How to get the time boundary for a hybrid table
Hybrid tables consist of real-time and offline tables with the same name. When querying these tables, the Pinot Broker uses the time boundary to work out which records to read from the offline table and which to read from the real-time table.
Pinot Version | 0.9.3 |
Code | startreedata/pinot-recipes/time-boundary-hybrid-table |
For background reading on time boundaries, see Concepts: Time Boundary
Pre-requisites
You will need to install Docker locally to follow the code examples in this guide.
Download Recipe
First, clone the GitHub repository to your local machine and navigate to this recipe:
git clone git@github.com:startreedata/pinot-recipes.git
cd pinot-recipes/recipes/managed-offline-flow
If you don't have a Git client, you can also download a zip file that contains the code and then navigate to the recipe.
Launch Pinot Cluster
You can spin up a Pinot Cluster by running the following command:
docker-compose up
This command will run a single instance of the Pinot Controller, Pinot Server, Pinot Broker, Kafka, and Zookeeper.
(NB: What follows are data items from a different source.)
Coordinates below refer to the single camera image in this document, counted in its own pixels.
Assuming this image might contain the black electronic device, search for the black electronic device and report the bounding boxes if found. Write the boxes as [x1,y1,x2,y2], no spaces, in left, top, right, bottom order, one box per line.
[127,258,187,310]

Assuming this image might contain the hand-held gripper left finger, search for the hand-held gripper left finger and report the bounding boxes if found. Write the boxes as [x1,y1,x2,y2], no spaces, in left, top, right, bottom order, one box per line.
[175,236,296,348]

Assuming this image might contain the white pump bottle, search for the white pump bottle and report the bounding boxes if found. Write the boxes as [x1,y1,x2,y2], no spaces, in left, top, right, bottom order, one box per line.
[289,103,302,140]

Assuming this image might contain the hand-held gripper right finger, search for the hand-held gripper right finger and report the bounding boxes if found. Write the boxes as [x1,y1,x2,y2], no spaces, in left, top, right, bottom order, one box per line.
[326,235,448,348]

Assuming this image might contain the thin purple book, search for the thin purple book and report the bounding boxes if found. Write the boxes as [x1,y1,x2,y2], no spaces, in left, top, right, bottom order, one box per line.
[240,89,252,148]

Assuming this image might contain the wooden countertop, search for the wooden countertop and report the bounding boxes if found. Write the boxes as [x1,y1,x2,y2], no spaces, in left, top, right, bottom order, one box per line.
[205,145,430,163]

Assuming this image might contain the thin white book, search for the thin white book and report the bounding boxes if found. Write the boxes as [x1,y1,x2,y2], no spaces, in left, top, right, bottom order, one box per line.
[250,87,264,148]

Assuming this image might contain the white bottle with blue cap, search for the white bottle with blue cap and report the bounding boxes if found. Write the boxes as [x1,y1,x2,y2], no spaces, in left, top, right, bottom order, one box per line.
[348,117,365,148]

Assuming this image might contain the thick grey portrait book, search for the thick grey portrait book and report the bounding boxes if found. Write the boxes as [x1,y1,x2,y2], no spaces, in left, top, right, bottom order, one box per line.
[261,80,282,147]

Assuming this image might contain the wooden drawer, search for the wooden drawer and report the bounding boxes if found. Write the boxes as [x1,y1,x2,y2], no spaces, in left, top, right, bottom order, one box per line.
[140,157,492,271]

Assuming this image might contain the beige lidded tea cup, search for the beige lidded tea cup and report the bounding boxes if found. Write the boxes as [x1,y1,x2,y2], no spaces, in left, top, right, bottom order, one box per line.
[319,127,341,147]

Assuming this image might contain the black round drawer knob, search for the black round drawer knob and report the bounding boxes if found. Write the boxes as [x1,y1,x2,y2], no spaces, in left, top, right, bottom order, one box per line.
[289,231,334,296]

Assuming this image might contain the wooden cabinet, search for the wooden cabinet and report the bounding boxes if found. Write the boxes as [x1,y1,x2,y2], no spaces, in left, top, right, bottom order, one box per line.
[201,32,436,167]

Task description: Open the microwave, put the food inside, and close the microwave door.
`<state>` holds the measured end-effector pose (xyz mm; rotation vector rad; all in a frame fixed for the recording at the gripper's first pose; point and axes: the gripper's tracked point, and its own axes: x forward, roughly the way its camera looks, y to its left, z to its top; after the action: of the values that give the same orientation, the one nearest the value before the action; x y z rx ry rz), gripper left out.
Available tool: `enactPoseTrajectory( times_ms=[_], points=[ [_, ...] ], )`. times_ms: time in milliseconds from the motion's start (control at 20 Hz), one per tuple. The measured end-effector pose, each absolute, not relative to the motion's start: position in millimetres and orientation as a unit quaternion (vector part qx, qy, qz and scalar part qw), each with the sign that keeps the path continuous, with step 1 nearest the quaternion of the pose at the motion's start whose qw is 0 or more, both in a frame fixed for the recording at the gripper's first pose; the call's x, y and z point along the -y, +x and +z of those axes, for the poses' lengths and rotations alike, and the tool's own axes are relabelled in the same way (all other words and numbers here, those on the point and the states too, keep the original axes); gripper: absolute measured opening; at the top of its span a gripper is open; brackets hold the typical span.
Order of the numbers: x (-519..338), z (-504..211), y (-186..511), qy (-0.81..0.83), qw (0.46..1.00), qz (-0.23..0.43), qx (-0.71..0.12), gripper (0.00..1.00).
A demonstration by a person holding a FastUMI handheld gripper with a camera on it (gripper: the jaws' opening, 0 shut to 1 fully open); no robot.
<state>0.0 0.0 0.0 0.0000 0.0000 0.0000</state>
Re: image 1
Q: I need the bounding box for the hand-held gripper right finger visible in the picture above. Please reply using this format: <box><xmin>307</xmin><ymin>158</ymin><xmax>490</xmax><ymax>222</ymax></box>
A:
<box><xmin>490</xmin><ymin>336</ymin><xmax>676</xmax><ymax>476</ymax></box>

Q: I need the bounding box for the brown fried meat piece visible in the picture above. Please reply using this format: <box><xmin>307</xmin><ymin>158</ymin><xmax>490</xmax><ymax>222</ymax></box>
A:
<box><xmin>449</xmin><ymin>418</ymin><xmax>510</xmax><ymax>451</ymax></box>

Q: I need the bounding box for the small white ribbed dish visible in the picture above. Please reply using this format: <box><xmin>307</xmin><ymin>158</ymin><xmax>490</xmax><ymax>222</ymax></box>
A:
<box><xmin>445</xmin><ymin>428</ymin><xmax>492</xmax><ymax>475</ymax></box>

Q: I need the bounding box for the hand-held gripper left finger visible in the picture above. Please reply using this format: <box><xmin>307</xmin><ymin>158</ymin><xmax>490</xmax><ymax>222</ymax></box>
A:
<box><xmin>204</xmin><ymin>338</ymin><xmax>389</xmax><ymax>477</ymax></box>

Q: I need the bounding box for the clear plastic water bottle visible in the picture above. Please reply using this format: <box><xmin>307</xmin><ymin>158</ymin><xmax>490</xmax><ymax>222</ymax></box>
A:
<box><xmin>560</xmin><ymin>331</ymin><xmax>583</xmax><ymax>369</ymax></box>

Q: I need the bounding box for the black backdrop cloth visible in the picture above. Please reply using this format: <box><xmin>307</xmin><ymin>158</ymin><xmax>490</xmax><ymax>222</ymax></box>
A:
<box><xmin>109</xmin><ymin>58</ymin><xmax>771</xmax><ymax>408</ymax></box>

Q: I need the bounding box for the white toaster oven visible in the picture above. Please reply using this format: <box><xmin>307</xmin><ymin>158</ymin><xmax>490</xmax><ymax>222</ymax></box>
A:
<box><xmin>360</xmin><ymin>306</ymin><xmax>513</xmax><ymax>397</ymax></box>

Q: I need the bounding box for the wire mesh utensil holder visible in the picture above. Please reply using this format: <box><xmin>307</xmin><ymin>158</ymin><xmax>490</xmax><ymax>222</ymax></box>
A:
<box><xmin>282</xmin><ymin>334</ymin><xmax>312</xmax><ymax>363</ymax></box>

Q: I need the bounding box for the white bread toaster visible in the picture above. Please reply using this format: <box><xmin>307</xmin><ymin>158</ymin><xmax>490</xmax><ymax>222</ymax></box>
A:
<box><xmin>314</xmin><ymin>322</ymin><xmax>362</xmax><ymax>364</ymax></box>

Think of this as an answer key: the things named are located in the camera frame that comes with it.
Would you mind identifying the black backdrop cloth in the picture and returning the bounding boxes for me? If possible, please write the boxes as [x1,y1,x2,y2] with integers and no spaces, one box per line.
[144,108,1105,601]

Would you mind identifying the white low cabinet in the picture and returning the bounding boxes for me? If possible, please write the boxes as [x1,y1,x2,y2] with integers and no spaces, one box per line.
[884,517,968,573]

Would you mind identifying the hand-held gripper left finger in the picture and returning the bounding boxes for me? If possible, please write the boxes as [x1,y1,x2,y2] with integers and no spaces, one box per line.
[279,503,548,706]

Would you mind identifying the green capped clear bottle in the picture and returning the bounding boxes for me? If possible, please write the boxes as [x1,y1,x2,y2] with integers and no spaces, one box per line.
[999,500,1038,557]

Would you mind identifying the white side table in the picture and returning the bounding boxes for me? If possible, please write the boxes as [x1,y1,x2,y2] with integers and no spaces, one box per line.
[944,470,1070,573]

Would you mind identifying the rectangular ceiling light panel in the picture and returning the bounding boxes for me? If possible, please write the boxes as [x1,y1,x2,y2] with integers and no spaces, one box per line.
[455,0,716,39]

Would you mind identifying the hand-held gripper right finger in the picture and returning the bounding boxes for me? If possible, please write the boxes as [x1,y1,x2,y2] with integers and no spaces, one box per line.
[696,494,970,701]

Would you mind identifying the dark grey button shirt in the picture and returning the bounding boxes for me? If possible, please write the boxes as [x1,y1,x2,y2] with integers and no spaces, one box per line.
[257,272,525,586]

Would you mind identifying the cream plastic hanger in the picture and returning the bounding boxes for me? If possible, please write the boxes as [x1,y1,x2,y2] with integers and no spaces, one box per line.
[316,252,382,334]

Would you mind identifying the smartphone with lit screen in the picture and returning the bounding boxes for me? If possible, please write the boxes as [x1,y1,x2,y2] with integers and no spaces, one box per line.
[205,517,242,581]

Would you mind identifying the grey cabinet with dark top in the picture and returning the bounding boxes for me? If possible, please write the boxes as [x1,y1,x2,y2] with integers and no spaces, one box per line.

You can find the docker-compose.yml file on GitHub.
Pinot Schema and Tables
Now let's create a Pinot Schema, as well as real-time and offline tables. Pinot is going to take care of populating data into the offline table, but it still expects us to configure the table.
Schema
Our schema is going to capture some simple events, and looks like this:
{
"schemaName": "events",
"dimensionFieldSpecs": [
{
"name": "uuid",
"dataType": "STRING"
}
],
"metricFieldSpecs": [
{
"name": "count",
"dataType": "INT"
}
],
"dateTimeFieldSpecs": [{
"name": "ts",
"dataType": "TIMESTAMP",
"format" : "1:MILLISECONDS:EPOCH",
"granularity": "1:MILLISECONDS"
}]
}
You can create the schema by running the following command:
docker exec -it pinot-controller-rt bin/pinot-admin.sh AddSchema \
-schemaFile /config/schema.json \
-exec
Offline Table
The offline table config is defined below:
{
"tableName": "events",
"tableType": "OFFLINE",
"segmentsConfig": {
"timeColumnName": "ts",
"schemaName": "events",
"replication": "1",
"replicasPerPartition": "1"
},
"ingestionConfig": {
"batchIngestionConfig": {
"segmentIngestionType": "APPEND",
"segmentIngestionFrequency": "HOURLY"
}
},
"tableIndexConfig": {
"loadMode": "MMAP"
},
"tenants": {},
"metadata": {}
}
You can create the table by running the following command:
docker exec -it pinot-controller-rt bin/pinot-admin.sh AddTable \
-tableConfigFile /config/table-offline.json \
-exec
Real-Time Table
And the real-time table is defined below:
{
"tableName": "events",
"tableType": "REALTIME",
"segmentsConfig": {
"timeColumnName": "ts",
"schemaName": "events",
"replication": "1",
"replicasPerPartition": "1",
"retentionTimeUnit": "DAYS",
"retentionTimeValue": "1"
},
"tableIndexConfig": {
"loadMode": "MMAP",
"streamConfigs": {
"streamType": "kafka",
"stream.kafka.topic.name": "events",
"stream.kafka.broker.list": "kafka-rt:9093",
"stream.kafka.consumer.type": "lowlevel",
"stream.kafka.consumer.prop.auto.offset.reset": "smallest",
"stream.kafka.consumer.factory.class.name": "org.apache.pinot.plugin.stream.kafka20.KafkaConsumerFactory",
"stream.kafka.decoder.class.name": "org.apache.pinot.plugin.stream.kafka.KafkaJSONMessageDecoder"
}
},
"tenants": {},
"metadata": {}
}
Data Ingestion
Let's import some data into our tables.
Offline Table
We'll start by ingesting the following file of JSON documents:
{"ts": "1646993042165", "uuid": "5befc828ccf8457889c7104f1b0c9143", "count": 23}
{"ts": "1646993042172", "uuid": "56c76d09c9c54e12a15ff42500e153e9", "count": 124}
{"ts": "1646993042178", "uuid": "58fb1b4390f14e748c13056f02900c87", "count": 200}
{"ts": "1646993042182", "uuid": "f15ab0daf0344a5497ff1743fd38cc1d", "count": 638}
{"ts": "1646993042183", "uuid": "b561e1dde0dc4b3fba294198937b71f7", "count": 177}
{"ts": "1646996614169", "uuid": "5befc828ccf8457889c7104f1b0c9143", "count": 724}
{"ts": "1646996614173", "uuid": "56c76d09c9c54e12a15ff42500e153e9", "count": 623}
{"ts": "1646996614177", "uuid": "58fb1b4390f14e748c13056f02900c87", "count": 313}
{"ts": "1646996614181", "uuid": "f15ab0daf0344a5497ff1743fd38cc1d", "count": 836}
{"ts": "1646996614184", "uuid": "b561e1dde0dc4b3fba294198937b71f7", "count": 175}
The first five records have timestamps from 10th March 2022, the next five from 11th March 2022.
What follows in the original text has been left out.